Some datasets may not come with any node labels. You can then either make use of the argument use_node_attr to load additional continuous node attributes (if present) or provide synthetic node features using transforms such as like torch_geometric.transforms.Constant or torch_geometric.transforms.OneHotDegree.

Parameters
  • root (string) – Root directory where the dataset should be saved.

  • name (string) – The name of the dataset.

  • task (string) – The evaluation task. Either ‘semisupervised’ or ‘unsupervised’.

  • transform (callable, optional) – A function/transform that takes in an torch_geometric.data.Data object and returns a transformed version. The data object will be transformed before every access. (default: None)

  • pre_transform (callable, optional) – A function/transform that takes in an torch_geometric.data.Data object and returns a transformed version. The data object will be transformed before being saved to disk. (default: None)

  • pre_filter (callable, optional) – A function that takes in an torch_geometric.data.Data object and returns a boolean value, indicating whether the data object should be included in the final dataset. (default: None)

  • use_node_attr (bool, optional) – If True, the dataset will contain additional continuous node attributes (if present). (default: False)

  • use_edge_attr (bool, optional) – If True, the dataset will contain additional continuous edge attributes (if present). (default: False)

  • cleaned (bool, optional) – If True, the dataset will contain only non-isomorphic graphs. (default: False)

  • processed_filename (string, optional) – The name of the processed data file. (default: obj: data.pt)

download()[source]

Downloads the dataset to the self.raw_dir folder.

get(idx)[source]

Gets the data object at index idx.

process()[source]

Processes the dataset to the self.processed_dir folder.

property processed_file_names

The name of the files to find in the self.processed_dir folder in order to skip the processing.

property raw_file_names

The name of the files to find in the self.raw_dir folder in order to skip the download.

get_dataset(name, task, feat_str='deg', root=None)[source]

A pre-implemented function to retrieve graph datasets from TUDataset.
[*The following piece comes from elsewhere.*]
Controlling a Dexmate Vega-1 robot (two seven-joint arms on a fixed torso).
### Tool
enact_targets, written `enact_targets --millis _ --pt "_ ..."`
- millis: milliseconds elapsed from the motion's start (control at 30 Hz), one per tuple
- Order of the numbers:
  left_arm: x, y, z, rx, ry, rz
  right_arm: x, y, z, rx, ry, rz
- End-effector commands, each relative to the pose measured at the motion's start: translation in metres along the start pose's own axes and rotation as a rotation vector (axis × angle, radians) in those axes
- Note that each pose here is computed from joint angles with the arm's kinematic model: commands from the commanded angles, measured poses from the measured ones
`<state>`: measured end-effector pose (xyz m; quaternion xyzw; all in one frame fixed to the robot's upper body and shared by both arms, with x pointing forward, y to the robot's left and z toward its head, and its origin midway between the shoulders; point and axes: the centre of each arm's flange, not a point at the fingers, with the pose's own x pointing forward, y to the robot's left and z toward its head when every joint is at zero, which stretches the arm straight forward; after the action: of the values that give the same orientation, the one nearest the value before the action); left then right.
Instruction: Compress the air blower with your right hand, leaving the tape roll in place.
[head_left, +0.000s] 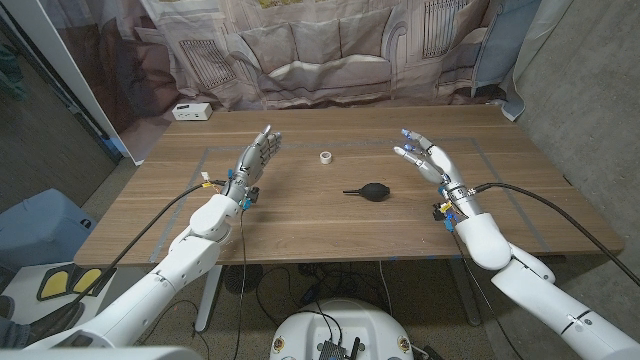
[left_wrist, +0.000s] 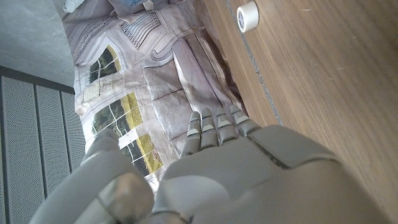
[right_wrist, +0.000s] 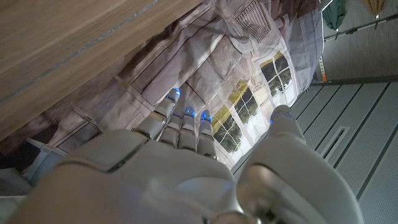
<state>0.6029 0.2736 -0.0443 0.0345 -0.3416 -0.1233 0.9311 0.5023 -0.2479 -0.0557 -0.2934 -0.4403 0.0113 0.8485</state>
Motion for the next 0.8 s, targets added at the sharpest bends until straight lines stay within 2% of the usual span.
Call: enact_targets --millis 33,433,800 --pt "-0.003 -0.001 -0.002 -0.009 0.006 -0.002 -0.003 0.009 0.009 -0.135 0.011 0.006" --pt "-0.003 0.001 0.000 -0.005 -0.004 -0.009 -0.002 0.016 0.018 -0.283 0.009 0.029" --pt "-0.003 0.000 0.002 0.000 -0.007 -0.013 0.003 0.018 0.022 -0.341 0.023 0.087"
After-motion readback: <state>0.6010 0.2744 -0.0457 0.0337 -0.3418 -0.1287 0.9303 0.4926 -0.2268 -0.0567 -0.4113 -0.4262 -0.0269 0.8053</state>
Depending on evaluation tasks, different node feature augmentation will be applied following GraphCL.

Parameters
  • name (string) –

    The name of the dataset.

  • task (string) – The evaluation task. Either ‘semisupervised’ or ‘unsupervised’.

  • feat_str (bool, optional) – The node feature augmentations to be applied, e.g., degrees and centrality. (default: deg)

  • root (string, optional) – Root directory where the dataset should be saved. (default: None)

Return type

torch_geometric.data.Dataset (unsupervised), or (torch_geometric.data.Dataset, torch_geometric.data.Dataset) (semisupervised).

Examples

>>> dataset, dataset_pretrain = get_dataset("NCI1", "semisupervised")
>>> dataset
NCI1(4110)
>>> dataset = get_dataset("MUTAG", "unsupervised", feat_str="")
>>> dataset # degree not augmented as node attributes
MUTAG(188)
get_node_dataset(name, norm_feat=False, root=None)[source]

A pre-implemented function to retrieve node datasets from Planetoid.

Parameters
  • name (string) – The name of the dataset ("Cora", "CiteSeer", "PubMed").

  • norm_feat (bool, optional) – Whether to normalize node features.

  • root (string, optional) – Root directory where the dataset should be saved. (default: None)

Return type

torch_geometric.data.Dataset

Example

>>> dataset = get_node_dataset("Cora")
>>> dataset
Cora()